# [ASSIGNED TASK]
Set the data down once more, in full and exactly.

# [SUPPLIED INFORMATION]
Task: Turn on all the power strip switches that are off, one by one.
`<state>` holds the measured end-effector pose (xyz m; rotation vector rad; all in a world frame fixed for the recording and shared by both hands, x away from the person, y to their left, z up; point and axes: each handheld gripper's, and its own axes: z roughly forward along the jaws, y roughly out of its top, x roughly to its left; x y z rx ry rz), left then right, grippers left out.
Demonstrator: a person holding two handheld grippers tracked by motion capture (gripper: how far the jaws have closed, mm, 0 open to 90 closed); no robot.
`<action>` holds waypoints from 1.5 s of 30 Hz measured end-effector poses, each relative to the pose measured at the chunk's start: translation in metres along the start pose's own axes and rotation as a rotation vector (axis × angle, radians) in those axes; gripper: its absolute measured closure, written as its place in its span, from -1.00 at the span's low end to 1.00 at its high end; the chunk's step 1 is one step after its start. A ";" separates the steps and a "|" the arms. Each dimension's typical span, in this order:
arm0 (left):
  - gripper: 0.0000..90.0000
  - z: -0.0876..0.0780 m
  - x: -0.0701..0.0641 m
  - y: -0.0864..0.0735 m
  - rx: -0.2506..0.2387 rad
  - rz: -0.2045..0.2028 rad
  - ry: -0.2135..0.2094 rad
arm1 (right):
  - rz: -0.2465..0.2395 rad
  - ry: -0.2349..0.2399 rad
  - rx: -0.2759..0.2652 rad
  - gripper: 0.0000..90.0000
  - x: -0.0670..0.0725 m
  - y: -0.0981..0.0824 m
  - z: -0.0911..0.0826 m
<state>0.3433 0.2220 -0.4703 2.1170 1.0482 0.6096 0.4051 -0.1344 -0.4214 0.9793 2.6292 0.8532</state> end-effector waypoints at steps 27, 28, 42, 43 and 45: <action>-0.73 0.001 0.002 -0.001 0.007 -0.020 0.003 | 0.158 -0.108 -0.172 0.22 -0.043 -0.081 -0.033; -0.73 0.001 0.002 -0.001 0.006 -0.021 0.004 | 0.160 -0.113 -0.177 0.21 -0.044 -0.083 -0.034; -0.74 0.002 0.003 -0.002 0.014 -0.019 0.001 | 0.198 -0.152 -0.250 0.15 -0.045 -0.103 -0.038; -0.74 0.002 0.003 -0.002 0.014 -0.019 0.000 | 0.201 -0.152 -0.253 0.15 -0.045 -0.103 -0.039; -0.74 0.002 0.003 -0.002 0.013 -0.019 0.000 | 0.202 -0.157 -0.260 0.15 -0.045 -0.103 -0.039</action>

# [SOLUTION FOR THIS EXERCISE]
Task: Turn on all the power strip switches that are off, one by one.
`<state>` holds the measured end-effector pose (xyz m; rotation vector rad; all in a world frame fixed for the recording and shared by both hands, x away from the person, y to their left, z up; point and axes: each handheld gripper's, and its own axes: z roughly forward along the jaws, y roughly out of its top, x roughly to its left; x y z rx ry rz), left then right, grippers left out.
Demonstrator: a person holding two handheld grippers tracked by motion capture (gripper: how far the jaws have closed, mm, 0 open to 90 closed); no robot.
`<action>` holds waypoints from 1.5 s of 30 Hz measured end-effector poses, each relative to the pose measured at the chunk's start: translation in metres along the start pose's own axes and rotation as a rotation vector (axis × angle, radians) in those axes; gripper: its absolute measured closure, written as its place in its span, from -1.00 at the span's low end to 1.00 at its high end; the chunk's step 1 is one step after its start. A ";" separates the steps and a "|" the arms. Each dimension's typical span, in this order:
arm0 (left):
  - gripper: 0.0000..90.0000
  - z: -0.0876..0.0780 m
  - x: -0.0701..0.0641 m
  - y: -0.0864..0.0735 m
  - rx: -0.2506..0.2387 rad
  - rz: -0.2045..0.2028 rad
  - ry: -0.2135..0.2094 rad
arm1 (right):
  - rz: -0.2465..0.2395 rad
  - ry: -0.2349..0.2399 rad
  - rx: -0.2759..0.2652 rad
  - gripper: 0.0000..90.0000
  - x: -0.0670..0.0725 m
  - y: -0.0981..0.0824 m
  - z: -0.0911..0.0826 m
<state>0.3433 0.2220 -0.4703 2.1170 1.0482 0.6096 0.4051 -0.1344 -0.4214 0.9793 2.6292 0.8532</state> end-effector waypoints at steps 27, 28, 42, 43 and 45: <action>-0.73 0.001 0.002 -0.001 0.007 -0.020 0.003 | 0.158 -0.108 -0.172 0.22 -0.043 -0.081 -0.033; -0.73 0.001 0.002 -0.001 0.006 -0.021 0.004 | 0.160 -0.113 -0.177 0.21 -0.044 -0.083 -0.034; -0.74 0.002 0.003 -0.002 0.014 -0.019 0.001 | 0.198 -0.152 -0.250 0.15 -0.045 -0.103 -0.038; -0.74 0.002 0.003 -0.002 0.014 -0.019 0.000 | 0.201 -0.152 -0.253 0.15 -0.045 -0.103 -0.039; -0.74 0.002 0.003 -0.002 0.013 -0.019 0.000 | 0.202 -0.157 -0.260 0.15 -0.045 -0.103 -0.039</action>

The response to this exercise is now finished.